Das ist eben das schöne an Lady Bird: er fühlt sich aus dem Leben gegriffen an, real, ohne dass überzeichnete Dramaturgie dem Film seine Glaubwürdigkeit raubt. Greta Gerwigs autobiographisch gefärbte Erzählung ist aus dem Leben herausgeschnitten und visuell für den interessierten Zuschauer aufbereitet. Man muss sich dabei nicht mal groß auf den Film einlassen. Gerwig ist eine charmante Geschichtenerzählerin, lässt viel über Dialog geschehen und verdammt, kann diese Frau gute Dialoge schreiben! Mit Leichtigkeit verbindet sie die kleinen und größeren Dramen aus Christines Leben mit hübschen Absurditäten. Das sie dabei nicht komplett Klischees umschifft, verzeiht man ihr. Ihre Lady Bird, großartig von der wunderbaren Saoirse Ronan gespielt, ist ein charmanter Charakter den man sofort ins Herz schließt. Man kennt es ja von diesen geselligen Abenden: da ist meist immer eine Person dabei, der man sehr gerne an den Lippen klebt, wenn sie ansetzt, ihre Geschichten zum Besten zu geben.
Dank Gerwigs tollem Gespür diese Everyday-Dramen ohne großem Knalleffekt fast beiläufig erscheinen zu lassen, die in ihrem kurzen Aufblitzen dennoch berühren und einer tollen Darstellerauswahl - die Chemie zwischen Ronan und ihrer Filmmutter Laurie Metcalf ist fantastisch - ist Lady Bird auch für mich zu einem Kandidaten für den besten Film des Jahres geworden.

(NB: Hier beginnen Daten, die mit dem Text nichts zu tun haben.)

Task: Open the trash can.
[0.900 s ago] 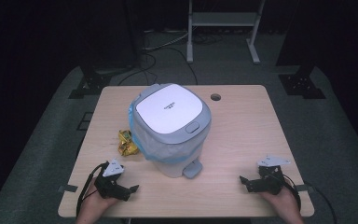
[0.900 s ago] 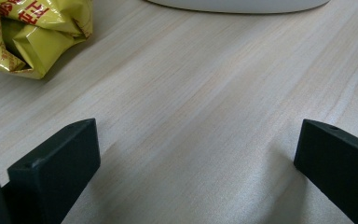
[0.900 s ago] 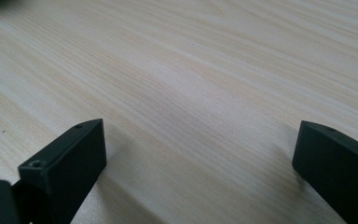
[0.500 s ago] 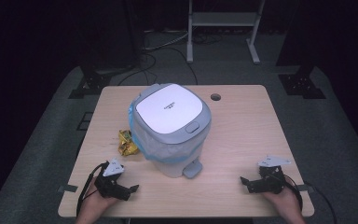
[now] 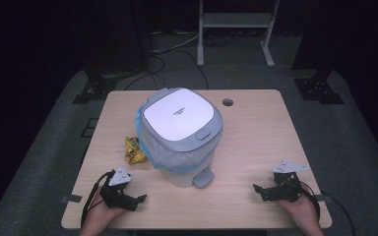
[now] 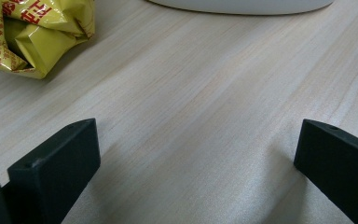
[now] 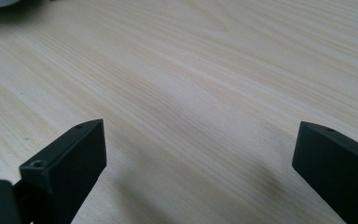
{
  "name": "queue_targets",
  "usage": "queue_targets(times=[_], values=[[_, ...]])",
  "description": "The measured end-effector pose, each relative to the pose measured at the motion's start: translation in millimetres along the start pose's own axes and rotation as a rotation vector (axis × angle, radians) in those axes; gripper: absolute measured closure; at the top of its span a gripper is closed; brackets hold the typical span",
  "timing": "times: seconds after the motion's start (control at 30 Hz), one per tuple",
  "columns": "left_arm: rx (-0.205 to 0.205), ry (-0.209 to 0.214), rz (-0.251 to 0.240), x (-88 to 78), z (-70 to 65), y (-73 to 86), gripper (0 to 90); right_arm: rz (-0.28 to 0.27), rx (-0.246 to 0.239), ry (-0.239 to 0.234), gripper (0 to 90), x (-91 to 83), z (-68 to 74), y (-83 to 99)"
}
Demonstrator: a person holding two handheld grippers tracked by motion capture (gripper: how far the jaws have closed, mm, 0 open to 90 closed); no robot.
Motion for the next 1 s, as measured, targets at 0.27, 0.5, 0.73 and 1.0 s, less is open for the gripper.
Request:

Seine Authentizität rührt aus seiner unbekümmerten Art, die bis zur Cinematography mit ihren ausgeblichenen Farben reicht und niemals gekünstelt wirkt. Das fängt schon mit dem an sich schlichten Kinoplakat, einer Profilaufnahme der Protagonistin, an. Es ist so simpel, so schlicht und nimmt den Betrachter nach kurzer Zeit ein. Das liegt vielleicht aber auch an diesem tollen Menschen, der Lady Bird trotz ihrer Sturheit ist. Allen Unsicherheiten und ihrem verbiegen in Richtung der coolen Leute in einer Phase der Geschichte, ist sie schon ein fast komplett gereifter Mensch, dem es zu Beginn des Films an letzter Erkenntnis fehlt. Selten hat es dabei so Spaß gemacht, einem jungen Menschen filmisch beim erwachsen werden zuzuschauen. Ich mag zwar z. B. zum Teilauch die plakativ-provokanten Porträts eines Larry Clark, viel mehr gerate ich aber ins Schwärmen, wenn das gezeigte Coming of Age so spürbar echt ist, das man die Geschichten, die in diesem Falle die Autorin und Regisseurin in einem, weil man das so ähnlich auch irgendwie selbst erlebt hat.